» **What you should do**: Go over the records and count each line that has the string "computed". Give the number and nothing else.

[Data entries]
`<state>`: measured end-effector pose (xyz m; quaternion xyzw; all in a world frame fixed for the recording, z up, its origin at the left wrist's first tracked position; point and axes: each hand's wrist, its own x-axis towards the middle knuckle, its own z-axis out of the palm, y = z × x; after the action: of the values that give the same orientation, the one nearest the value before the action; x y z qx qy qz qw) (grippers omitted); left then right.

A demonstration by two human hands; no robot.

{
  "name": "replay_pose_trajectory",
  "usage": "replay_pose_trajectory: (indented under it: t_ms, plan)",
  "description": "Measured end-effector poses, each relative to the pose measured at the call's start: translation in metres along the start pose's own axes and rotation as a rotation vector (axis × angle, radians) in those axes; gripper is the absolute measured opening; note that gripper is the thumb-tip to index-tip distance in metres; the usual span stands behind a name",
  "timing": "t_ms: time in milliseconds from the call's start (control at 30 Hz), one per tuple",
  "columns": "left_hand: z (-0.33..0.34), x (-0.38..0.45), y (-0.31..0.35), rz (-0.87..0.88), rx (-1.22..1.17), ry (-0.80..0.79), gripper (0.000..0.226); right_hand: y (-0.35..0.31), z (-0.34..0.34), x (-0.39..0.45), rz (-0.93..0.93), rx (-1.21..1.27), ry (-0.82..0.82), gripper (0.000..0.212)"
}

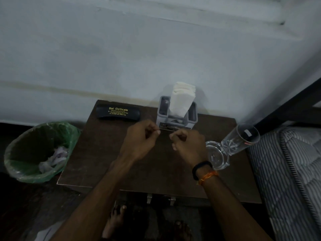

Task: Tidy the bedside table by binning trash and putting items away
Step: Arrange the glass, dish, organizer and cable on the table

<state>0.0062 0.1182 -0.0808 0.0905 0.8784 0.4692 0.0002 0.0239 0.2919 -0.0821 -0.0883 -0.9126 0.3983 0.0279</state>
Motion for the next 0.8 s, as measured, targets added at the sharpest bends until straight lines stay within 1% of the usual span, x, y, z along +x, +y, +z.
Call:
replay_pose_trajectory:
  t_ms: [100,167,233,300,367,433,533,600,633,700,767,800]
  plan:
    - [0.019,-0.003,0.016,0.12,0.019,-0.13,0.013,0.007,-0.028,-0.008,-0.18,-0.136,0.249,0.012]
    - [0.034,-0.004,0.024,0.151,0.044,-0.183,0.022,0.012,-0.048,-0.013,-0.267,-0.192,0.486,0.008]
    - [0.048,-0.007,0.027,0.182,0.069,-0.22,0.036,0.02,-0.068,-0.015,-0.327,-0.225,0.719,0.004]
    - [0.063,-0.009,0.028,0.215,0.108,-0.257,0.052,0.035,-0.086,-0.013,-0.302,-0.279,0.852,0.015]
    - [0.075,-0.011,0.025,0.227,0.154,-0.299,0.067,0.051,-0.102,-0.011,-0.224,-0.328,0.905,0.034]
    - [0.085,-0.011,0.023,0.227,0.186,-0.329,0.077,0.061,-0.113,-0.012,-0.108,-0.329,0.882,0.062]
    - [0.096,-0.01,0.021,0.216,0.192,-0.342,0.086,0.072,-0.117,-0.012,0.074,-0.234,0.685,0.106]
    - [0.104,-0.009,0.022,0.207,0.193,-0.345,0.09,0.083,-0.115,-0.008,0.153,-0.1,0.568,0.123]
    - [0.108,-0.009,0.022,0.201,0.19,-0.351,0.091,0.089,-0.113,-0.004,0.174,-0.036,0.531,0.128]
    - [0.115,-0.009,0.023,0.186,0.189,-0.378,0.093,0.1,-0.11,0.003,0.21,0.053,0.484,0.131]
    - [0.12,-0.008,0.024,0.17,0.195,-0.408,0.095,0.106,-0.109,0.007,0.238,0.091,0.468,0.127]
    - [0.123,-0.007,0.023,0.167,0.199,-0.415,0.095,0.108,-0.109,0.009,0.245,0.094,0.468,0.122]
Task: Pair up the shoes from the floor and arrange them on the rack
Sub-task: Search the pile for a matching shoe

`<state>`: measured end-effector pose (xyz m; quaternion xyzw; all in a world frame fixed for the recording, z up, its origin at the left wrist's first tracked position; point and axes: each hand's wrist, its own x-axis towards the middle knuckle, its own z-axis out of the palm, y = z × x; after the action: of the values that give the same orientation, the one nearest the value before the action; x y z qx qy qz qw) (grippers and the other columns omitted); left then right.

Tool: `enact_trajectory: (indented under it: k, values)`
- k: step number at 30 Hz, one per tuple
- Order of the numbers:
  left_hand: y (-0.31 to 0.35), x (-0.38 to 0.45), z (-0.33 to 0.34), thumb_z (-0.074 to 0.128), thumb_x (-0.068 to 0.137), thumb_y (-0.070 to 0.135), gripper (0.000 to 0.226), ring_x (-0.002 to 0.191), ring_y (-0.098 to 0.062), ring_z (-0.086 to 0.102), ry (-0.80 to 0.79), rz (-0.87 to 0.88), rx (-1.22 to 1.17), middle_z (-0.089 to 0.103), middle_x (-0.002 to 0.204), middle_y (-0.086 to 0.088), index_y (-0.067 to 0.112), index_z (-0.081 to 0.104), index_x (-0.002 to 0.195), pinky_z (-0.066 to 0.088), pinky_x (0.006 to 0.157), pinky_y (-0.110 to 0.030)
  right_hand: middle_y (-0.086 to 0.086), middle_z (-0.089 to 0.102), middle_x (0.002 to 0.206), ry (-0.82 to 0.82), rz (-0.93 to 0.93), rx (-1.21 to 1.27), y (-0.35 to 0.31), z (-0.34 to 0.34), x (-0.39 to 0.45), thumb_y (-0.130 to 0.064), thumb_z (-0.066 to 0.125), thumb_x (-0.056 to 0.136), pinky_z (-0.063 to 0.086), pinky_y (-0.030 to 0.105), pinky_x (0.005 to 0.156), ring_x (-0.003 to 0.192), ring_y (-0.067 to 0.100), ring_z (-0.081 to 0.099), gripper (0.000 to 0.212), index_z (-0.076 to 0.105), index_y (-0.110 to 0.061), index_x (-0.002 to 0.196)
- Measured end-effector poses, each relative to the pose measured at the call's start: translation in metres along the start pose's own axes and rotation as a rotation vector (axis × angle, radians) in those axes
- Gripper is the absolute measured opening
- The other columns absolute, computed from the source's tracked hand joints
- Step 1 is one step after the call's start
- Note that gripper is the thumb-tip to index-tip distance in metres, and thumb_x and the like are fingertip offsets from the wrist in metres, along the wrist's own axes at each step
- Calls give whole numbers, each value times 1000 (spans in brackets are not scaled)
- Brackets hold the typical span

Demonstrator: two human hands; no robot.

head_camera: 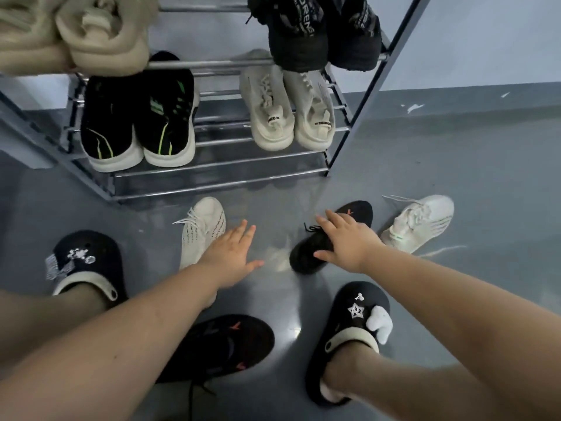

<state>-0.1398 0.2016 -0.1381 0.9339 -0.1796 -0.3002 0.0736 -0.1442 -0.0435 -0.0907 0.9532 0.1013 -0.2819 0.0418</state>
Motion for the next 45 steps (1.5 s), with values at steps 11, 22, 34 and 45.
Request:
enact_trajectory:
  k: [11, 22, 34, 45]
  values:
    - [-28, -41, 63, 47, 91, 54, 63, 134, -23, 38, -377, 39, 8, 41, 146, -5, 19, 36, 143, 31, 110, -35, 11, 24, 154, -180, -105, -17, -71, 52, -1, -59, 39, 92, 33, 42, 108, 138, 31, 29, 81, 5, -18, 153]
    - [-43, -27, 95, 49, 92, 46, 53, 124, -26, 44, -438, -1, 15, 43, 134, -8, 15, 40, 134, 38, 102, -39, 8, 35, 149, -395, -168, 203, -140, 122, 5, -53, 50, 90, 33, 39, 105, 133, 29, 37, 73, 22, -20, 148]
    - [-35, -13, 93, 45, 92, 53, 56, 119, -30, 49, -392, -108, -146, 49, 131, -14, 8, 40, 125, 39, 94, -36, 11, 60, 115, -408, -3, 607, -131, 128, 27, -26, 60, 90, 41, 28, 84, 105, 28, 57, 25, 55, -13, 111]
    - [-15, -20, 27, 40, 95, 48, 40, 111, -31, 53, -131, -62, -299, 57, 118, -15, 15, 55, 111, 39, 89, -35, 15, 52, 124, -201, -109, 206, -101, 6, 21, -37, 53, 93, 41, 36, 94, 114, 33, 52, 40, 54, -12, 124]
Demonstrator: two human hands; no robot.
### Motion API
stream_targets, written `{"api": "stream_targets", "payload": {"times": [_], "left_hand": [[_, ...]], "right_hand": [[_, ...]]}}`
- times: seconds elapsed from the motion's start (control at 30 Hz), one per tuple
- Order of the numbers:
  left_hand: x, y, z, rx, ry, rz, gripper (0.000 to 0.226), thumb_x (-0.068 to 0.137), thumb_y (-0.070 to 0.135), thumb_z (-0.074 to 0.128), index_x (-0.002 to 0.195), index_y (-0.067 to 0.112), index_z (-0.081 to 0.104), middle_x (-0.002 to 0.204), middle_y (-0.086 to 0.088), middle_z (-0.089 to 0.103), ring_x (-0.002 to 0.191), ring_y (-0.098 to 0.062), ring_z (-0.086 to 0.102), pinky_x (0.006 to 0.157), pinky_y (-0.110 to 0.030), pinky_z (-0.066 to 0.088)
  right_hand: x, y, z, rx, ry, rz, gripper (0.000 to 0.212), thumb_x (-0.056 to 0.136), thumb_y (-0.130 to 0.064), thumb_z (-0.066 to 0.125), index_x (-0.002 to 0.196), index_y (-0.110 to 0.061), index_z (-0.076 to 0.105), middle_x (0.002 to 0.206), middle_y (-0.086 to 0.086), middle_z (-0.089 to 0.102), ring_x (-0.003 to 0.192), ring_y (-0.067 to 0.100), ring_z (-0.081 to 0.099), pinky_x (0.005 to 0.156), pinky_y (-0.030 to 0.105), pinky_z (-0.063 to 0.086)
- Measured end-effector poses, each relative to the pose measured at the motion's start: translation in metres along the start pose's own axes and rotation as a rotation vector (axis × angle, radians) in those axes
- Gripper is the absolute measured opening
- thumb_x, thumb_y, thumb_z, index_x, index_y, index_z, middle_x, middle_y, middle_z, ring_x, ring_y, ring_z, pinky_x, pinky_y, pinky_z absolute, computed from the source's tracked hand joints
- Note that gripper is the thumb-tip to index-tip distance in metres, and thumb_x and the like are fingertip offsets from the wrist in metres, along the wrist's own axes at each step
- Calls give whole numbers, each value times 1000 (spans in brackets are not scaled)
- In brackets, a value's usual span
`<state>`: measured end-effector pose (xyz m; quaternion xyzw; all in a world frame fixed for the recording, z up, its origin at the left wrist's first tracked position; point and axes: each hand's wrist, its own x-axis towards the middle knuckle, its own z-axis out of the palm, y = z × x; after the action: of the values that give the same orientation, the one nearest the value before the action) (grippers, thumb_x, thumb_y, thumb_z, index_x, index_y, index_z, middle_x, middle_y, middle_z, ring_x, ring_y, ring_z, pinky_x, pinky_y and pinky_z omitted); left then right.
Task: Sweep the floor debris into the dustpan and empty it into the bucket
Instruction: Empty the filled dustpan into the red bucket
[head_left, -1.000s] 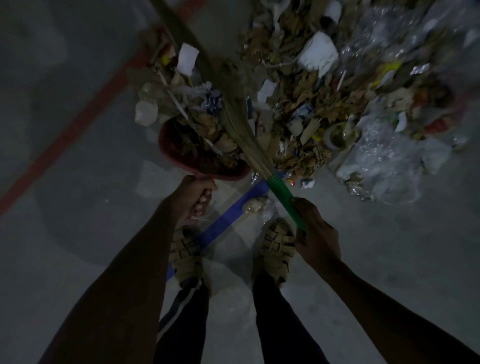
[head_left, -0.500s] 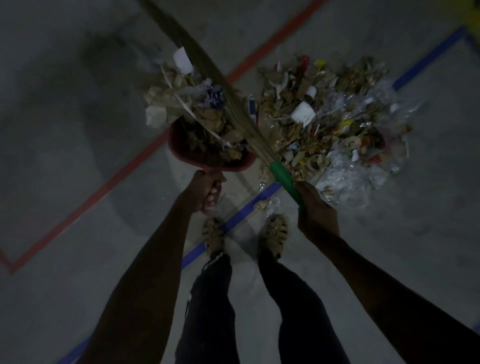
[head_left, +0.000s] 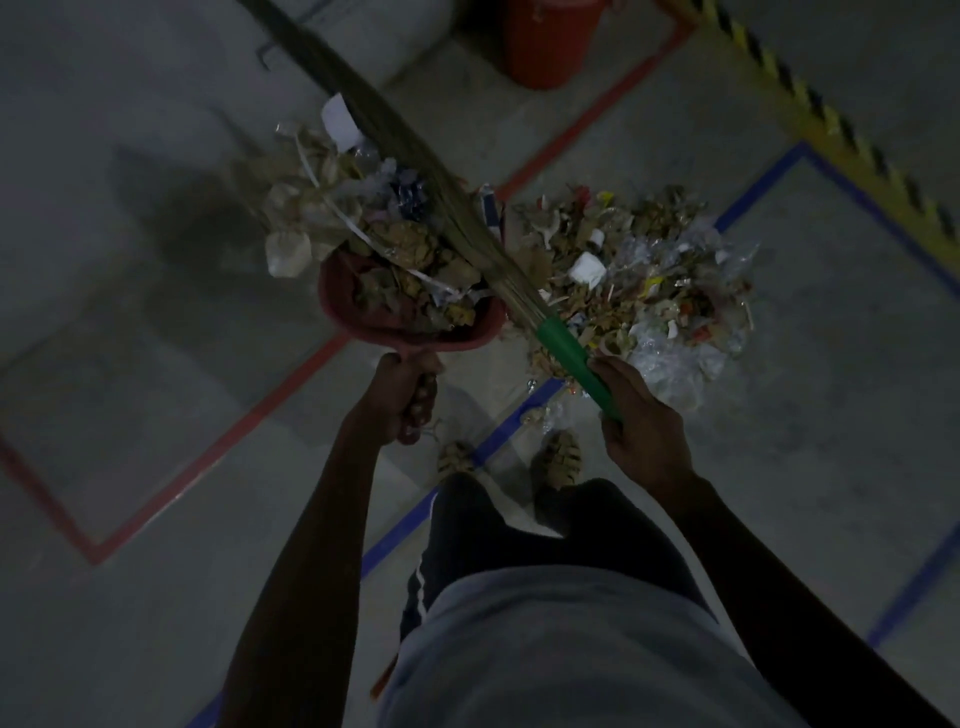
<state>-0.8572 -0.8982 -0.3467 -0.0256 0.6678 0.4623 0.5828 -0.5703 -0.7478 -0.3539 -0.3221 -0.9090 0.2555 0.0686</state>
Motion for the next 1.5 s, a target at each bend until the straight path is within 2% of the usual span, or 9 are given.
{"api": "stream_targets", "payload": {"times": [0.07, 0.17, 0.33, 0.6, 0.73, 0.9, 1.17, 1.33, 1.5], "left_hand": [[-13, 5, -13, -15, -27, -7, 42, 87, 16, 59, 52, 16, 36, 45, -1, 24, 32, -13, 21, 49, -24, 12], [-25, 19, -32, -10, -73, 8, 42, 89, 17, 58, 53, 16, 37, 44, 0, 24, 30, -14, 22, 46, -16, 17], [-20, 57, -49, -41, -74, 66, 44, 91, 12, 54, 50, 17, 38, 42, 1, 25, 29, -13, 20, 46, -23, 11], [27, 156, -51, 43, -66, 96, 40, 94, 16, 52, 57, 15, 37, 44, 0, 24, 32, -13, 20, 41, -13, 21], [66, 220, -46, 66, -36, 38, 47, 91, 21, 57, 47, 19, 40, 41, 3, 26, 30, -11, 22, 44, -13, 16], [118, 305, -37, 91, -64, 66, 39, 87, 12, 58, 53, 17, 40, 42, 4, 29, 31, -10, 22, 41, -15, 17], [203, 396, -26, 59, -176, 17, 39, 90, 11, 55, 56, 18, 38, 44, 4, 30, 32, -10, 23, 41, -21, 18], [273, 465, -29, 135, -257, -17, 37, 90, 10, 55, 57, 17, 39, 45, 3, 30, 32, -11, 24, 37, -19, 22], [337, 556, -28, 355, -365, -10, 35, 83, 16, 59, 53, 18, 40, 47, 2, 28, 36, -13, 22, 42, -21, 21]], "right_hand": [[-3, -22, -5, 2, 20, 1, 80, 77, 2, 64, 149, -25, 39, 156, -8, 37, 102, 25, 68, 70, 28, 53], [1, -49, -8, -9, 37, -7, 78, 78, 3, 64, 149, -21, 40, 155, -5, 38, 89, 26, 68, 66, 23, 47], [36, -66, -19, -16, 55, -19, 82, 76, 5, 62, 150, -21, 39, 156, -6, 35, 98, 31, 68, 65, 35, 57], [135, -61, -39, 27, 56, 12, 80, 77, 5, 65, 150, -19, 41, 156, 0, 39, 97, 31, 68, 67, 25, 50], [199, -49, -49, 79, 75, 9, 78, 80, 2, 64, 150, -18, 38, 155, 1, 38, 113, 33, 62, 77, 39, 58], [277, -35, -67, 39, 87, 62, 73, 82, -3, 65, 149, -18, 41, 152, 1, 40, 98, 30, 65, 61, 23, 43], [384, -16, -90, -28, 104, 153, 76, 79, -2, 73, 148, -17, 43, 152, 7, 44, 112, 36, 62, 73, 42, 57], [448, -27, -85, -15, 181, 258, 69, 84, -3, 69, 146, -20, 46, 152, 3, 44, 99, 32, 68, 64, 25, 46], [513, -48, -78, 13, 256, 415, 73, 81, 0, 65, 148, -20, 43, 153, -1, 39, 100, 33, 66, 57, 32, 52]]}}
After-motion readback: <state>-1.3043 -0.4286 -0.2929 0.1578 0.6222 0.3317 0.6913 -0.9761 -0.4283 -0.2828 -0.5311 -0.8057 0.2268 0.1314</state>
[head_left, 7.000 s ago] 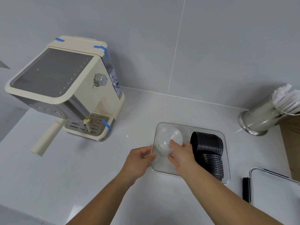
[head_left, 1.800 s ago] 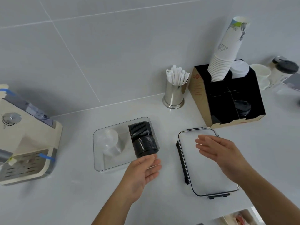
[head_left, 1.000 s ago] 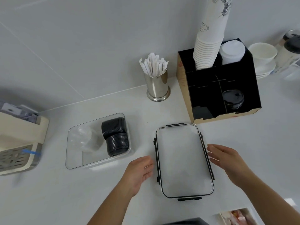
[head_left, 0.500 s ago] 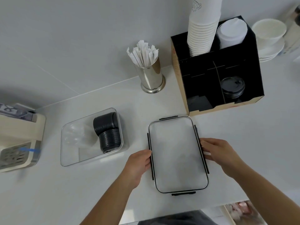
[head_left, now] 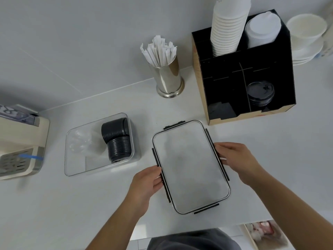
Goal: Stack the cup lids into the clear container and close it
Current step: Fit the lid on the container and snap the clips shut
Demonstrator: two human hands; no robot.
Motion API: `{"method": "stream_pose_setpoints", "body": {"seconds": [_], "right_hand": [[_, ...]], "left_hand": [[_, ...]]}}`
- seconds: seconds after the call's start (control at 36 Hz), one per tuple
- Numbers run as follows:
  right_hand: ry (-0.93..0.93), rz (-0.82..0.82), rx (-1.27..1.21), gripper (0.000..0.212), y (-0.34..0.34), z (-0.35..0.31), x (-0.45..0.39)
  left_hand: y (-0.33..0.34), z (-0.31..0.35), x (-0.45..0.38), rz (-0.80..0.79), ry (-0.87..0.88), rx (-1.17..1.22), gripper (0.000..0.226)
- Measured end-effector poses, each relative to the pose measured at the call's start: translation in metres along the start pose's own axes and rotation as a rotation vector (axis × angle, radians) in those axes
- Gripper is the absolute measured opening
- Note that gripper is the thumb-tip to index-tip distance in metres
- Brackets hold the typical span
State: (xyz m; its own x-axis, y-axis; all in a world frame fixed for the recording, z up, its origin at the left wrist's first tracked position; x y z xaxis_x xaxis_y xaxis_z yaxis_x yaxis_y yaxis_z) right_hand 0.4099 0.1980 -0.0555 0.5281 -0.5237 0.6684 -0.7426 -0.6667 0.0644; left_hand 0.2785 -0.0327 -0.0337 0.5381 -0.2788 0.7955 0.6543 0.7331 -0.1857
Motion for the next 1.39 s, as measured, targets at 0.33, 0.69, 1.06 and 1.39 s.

» **Task result**: 2